▸ About this exercise
Transcribe, word for word and without additions, each line below from the one containing "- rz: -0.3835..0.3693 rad" through the one containing "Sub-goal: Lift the", both ends included.

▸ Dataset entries
▶
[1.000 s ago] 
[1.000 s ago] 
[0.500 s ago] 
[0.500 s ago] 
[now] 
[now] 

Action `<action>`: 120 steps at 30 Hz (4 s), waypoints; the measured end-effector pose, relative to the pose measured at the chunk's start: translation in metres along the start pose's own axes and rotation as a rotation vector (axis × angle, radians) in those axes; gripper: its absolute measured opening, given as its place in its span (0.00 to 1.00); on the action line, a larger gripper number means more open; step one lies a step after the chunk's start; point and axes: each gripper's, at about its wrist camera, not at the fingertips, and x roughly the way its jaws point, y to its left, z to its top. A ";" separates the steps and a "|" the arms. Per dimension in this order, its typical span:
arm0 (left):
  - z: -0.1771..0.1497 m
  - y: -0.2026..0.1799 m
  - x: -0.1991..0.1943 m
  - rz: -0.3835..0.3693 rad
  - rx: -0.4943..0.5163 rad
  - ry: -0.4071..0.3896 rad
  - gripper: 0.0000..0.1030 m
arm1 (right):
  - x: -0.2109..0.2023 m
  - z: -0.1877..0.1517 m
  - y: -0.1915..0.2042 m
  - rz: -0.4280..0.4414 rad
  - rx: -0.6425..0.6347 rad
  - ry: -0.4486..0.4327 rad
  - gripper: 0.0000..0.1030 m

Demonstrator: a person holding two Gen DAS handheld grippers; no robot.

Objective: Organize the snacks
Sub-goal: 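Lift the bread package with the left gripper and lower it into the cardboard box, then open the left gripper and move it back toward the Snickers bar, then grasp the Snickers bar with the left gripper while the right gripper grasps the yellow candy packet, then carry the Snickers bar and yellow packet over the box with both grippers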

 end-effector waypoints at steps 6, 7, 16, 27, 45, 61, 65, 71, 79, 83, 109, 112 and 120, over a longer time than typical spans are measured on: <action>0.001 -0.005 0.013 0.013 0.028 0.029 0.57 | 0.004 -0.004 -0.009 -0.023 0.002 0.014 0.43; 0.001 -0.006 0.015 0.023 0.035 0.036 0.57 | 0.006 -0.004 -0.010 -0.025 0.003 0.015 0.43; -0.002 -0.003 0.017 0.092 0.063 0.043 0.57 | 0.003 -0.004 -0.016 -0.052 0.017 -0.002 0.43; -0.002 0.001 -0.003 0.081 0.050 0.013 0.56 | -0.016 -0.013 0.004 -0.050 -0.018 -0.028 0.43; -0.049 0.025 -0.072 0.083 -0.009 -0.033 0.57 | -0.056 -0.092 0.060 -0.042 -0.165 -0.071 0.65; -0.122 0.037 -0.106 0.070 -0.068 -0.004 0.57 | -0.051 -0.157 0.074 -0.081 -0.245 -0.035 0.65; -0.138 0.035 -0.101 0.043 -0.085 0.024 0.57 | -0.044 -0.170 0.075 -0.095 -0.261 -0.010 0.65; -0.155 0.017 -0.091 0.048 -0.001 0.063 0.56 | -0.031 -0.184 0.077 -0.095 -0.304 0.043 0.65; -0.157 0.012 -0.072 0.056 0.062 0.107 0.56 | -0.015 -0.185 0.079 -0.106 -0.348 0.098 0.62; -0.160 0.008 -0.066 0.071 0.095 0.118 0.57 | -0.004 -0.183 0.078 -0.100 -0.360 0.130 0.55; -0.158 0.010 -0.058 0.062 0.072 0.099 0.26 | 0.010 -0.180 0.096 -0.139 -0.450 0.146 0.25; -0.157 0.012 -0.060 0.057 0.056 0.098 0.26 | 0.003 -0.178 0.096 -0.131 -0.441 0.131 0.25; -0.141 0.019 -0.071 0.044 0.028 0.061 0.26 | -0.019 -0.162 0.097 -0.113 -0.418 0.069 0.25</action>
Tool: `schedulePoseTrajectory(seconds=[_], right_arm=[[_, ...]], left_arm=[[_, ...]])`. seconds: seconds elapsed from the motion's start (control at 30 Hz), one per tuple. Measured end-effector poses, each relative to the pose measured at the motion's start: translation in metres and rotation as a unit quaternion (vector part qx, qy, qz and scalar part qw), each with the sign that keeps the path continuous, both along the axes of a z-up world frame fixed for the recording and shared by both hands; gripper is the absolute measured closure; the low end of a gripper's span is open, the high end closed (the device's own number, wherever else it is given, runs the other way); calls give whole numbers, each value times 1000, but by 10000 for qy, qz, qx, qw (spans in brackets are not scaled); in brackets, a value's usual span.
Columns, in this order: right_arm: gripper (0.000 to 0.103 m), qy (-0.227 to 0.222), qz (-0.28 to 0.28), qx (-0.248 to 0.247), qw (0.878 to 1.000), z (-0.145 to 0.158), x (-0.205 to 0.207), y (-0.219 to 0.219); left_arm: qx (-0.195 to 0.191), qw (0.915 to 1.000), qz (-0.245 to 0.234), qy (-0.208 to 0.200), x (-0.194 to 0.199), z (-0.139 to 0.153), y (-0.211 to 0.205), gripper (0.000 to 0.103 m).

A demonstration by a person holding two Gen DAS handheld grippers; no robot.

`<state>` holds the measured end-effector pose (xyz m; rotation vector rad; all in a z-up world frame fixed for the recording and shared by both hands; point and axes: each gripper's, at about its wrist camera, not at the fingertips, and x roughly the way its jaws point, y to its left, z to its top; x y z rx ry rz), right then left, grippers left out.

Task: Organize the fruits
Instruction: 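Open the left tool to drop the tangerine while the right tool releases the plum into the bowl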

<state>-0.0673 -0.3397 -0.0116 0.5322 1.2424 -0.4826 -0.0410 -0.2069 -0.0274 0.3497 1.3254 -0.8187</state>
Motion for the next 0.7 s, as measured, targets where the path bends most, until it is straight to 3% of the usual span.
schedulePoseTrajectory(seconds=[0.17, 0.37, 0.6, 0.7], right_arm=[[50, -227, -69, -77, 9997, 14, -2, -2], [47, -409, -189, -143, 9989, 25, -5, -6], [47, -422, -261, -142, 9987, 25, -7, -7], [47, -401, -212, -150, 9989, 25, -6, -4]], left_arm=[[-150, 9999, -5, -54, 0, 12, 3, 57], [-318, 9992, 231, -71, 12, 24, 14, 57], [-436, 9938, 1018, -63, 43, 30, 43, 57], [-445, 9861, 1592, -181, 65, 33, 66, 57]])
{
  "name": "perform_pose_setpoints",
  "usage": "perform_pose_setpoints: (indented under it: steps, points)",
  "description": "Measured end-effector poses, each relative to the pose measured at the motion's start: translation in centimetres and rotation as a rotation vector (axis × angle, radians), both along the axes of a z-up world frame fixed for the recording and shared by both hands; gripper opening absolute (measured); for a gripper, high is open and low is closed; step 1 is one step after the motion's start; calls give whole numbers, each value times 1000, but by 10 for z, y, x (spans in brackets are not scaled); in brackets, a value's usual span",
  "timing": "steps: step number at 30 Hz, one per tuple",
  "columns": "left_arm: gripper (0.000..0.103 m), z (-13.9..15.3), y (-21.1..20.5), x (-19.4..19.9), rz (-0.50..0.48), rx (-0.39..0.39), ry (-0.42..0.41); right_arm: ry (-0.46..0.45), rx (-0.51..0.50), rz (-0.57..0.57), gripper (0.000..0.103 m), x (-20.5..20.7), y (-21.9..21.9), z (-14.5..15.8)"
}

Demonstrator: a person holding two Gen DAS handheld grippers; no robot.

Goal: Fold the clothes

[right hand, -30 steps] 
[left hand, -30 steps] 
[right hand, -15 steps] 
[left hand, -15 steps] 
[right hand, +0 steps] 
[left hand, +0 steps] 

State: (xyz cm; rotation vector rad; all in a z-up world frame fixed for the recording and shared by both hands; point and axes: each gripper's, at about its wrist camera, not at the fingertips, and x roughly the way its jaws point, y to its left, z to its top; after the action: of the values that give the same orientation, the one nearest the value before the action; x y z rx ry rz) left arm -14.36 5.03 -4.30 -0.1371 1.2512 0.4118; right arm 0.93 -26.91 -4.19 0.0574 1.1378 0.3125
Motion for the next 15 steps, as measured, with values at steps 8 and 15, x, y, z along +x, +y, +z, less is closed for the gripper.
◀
▸ Response
  - rz: -0.3835..0.3693 rad
  - rx: -0.4943..0.5163 rad
  - ry: -0.4071..0.3896 rad
  - gripper: 0.0000..0.1030 m
arm1 (right):
  - x: -0.2109..0.2023 m
  - z: -0.1877..0.1517 m
  - y: -0.1915..0.2042 m
  - rz: -0.4280..0.4414 rad
  - rx: -0.6425..0.6347 rad
  - ry: -0.4486..0.4327 rad
  - gripper: 0.0000..0.1030 m

Demonstrator: a person holding two Gen DAS handheld grippers; no robot.

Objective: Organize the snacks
Sub-goal: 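Lift the bread package with the left gripper and lower it into the cardboard box, then open the left gripper and move it back toward the Snickers bar, then grasp the Snickers bar with the left gripper while the right gripper grasps the yellow candy packet, then carry the Snickers bar and yellow packet over the box with both grippers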

This output has come to an end.